America's white-collar workers form the core of the nation's corporate economy and its expansive middle class. But just a century ago, white-collar jobs were new and their future anything but certain. In Company Men Clark Davis places the corporate office at the heart of American social and cultural history, examining how the nation's first generation of white-collar men created new understandings of masculinity, race, community, and success—all of which would dominate American experience for decades to come. Company Men is set in Los Angeles, the nation's "corporate frontier" of the early twentieth century. Davis shows how this California city—often considered on the fringe of American society for the very reason that it was new and growing so rapidly—displayed in sharp contours how America's corporate culture developed. The young men who left their rural homes for southern California a century ago not only helped build one of the world's great business centers, but also redefined middle-class values and morals. Of interest to students of business history, gender studies, and twentieth-century culture, this work focuses on the "company man" as a pivotal actor in the saga of modern American history.

Reviews

""In a prewar era popularly associated with corruption ('Chinatown') and Hollywood, Los Angeles actively put together a white-collar establishment of team players, go-getters and strait-lacers."—Tim Ferguson, Wall Street Journal

"Business, labor, and gender historians will place Company Men with the best new business histories."—Carole Srole, Journal of American History

"A valuable contribution . . . [an] analysis of the corporate side of creating a white-collar work force [that] historians of business will find a valuable addition to the literature, while students of Los Angeles will welcome [as] a new study that adds significantly to the record of the city's past."—Business History Review

"A lively, well-researched, and well-argued study of office work that also illuminates local history."—Sharon Hartman Strom, American Historical Review

"The 'company man' is so ensconced in American culture that we take him for granted. Maybe that is why historians have ignored him. In this eye-opening work, Clark Davis reminds us that company men emerged out of specific, often fascinating, historical circumstances and that Los Angeles had a lot to do with it. This book has much to tell us about who we are—as a people and a nation."—Douglas Flamming, Georgia Institute of Technology

"Davis's detailed probing into divergent firms reveals surprising similarities in managerial style, sources of conflict (particularly between the goals of companies and employees), and the development of such things as profit-sharing and fringe benefits to reduce the problem of turnover and strengthen corporate loyalty.
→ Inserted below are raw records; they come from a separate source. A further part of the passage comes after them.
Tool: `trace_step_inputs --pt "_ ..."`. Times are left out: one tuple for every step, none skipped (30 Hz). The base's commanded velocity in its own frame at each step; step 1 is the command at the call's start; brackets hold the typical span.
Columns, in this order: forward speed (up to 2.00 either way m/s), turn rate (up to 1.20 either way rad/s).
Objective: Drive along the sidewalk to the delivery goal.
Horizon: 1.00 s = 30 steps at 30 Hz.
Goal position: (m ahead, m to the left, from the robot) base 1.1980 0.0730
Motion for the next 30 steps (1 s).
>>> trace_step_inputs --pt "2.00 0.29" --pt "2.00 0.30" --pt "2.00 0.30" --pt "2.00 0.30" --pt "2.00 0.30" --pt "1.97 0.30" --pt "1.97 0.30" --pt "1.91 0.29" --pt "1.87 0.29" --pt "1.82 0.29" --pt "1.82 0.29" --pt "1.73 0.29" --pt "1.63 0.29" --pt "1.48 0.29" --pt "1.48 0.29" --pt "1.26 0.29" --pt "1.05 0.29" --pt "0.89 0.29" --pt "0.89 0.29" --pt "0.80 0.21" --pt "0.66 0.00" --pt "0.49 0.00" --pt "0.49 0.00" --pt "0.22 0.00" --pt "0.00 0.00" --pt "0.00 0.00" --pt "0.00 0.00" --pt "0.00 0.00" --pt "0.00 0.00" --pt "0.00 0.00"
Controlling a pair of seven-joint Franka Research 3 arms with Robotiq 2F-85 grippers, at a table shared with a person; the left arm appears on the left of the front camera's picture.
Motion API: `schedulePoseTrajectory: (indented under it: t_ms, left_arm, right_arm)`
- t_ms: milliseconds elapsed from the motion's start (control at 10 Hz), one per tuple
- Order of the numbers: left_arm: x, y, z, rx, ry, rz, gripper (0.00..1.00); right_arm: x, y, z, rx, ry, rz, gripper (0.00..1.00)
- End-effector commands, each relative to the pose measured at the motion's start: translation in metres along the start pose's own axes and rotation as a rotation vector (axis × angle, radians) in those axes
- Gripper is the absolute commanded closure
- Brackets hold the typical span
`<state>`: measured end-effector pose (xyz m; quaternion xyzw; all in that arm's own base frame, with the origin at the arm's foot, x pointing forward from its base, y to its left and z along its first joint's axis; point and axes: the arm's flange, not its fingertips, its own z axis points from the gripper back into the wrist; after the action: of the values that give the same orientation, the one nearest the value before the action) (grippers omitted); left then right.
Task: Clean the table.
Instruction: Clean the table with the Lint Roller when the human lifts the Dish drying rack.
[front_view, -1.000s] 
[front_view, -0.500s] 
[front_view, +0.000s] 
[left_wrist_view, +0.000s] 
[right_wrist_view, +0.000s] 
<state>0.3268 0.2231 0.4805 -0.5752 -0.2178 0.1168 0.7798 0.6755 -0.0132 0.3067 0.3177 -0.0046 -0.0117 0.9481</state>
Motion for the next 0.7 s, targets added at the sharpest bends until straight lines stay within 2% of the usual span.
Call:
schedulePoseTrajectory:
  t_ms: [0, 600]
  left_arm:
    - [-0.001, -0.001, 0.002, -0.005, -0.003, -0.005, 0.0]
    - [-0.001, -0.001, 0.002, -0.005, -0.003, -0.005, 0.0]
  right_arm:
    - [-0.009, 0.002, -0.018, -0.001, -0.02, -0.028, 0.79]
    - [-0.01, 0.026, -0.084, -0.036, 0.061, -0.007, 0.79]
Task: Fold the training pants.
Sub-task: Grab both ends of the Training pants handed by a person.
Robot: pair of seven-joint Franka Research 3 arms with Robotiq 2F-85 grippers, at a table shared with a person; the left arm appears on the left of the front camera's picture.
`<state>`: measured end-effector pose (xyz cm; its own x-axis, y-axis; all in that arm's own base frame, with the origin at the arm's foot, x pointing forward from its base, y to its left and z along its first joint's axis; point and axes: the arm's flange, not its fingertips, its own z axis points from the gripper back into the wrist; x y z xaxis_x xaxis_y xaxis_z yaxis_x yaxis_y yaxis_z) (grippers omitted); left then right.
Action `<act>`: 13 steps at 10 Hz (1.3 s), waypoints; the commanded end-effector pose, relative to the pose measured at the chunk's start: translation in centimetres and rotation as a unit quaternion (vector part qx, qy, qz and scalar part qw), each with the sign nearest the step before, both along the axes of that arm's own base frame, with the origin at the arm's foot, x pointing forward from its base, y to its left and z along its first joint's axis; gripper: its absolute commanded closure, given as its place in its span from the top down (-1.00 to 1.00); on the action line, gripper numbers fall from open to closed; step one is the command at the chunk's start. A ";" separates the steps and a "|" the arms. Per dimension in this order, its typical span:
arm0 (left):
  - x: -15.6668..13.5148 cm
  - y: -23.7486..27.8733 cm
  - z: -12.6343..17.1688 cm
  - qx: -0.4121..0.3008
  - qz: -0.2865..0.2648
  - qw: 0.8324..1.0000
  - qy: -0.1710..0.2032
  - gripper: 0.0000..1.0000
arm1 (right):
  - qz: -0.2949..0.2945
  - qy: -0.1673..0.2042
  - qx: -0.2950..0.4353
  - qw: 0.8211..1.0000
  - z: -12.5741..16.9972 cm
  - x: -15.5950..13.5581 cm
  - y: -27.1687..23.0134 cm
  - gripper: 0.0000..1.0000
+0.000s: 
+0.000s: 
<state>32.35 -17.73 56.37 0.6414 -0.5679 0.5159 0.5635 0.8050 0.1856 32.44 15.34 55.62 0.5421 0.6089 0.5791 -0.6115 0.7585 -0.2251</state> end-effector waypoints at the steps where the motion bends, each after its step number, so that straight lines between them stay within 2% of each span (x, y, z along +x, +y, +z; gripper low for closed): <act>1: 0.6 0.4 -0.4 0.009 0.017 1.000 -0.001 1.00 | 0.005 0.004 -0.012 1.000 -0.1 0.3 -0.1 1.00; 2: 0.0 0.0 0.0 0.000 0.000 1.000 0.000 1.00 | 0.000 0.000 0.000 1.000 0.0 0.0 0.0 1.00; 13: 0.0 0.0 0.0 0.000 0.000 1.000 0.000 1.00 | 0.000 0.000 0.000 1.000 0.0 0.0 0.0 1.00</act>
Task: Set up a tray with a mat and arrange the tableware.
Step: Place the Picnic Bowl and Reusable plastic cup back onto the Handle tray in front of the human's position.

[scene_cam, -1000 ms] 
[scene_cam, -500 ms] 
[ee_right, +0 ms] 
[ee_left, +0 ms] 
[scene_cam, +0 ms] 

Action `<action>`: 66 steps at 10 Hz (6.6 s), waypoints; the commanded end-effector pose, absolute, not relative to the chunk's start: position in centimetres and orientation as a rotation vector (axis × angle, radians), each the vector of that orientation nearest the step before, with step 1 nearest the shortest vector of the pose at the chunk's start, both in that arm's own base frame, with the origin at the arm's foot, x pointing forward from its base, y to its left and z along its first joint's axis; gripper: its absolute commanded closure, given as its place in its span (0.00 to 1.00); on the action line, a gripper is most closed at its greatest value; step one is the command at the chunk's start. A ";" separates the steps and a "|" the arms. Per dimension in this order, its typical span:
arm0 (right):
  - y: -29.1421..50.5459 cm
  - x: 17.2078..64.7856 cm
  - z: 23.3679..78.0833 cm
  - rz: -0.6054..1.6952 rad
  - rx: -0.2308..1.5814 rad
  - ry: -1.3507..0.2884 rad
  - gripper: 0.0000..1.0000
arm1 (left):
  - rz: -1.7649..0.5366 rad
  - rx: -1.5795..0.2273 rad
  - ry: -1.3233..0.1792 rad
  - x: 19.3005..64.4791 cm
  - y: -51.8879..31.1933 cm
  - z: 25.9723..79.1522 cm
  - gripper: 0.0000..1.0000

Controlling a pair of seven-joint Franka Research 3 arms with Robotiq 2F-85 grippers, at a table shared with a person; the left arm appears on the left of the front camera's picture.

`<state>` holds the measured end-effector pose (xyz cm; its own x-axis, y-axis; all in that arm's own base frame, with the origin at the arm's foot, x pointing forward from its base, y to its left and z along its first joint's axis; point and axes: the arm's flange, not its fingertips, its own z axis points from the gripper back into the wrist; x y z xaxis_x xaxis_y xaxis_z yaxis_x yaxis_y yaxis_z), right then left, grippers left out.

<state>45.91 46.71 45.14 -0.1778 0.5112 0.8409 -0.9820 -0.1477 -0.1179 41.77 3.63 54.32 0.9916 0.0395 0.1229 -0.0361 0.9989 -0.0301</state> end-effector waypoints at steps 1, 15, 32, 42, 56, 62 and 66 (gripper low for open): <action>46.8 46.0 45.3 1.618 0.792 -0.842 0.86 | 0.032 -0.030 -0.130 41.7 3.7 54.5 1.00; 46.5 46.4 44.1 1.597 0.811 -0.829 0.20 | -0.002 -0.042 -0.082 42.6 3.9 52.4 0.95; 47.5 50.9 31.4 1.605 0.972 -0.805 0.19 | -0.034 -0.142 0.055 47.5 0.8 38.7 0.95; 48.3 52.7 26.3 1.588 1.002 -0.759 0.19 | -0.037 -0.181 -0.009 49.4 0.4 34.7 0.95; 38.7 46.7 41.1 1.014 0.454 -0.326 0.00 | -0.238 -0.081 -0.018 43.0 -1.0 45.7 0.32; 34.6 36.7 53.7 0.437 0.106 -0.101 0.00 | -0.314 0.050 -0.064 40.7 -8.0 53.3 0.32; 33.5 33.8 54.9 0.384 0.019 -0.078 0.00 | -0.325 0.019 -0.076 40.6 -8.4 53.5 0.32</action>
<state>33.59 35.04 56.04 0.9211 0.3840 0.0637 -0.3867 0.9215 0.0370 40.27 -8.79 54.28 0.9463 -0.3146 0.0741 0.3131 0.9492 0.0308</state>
Davis argues that corporate strategies evolved in response to employee needs, a refreshing shift of perspective that gives agency to 'agents' and demonstrates the contingent nature of corporate power. Corporate executives' attempts to enfold the desires and needs of employees into their companies' economic and social goals were not always successful; employees, including managers, took what they wanted and disregarded the rest. Rather than omnipotent corporations manipulating vestigial workers, Davis describes the slippery and chaotic accommodations and refusals each side made."—Angel Kwolek-Folland, University of Kansas

"Clark Davis has painstakingly peeled away much of the social veneer that obscures 'company men' from historical analysis."—William Deverell, California Institute of Technology

Author Information

Clark Davis was an associate professor of history at California State University at Fullerton.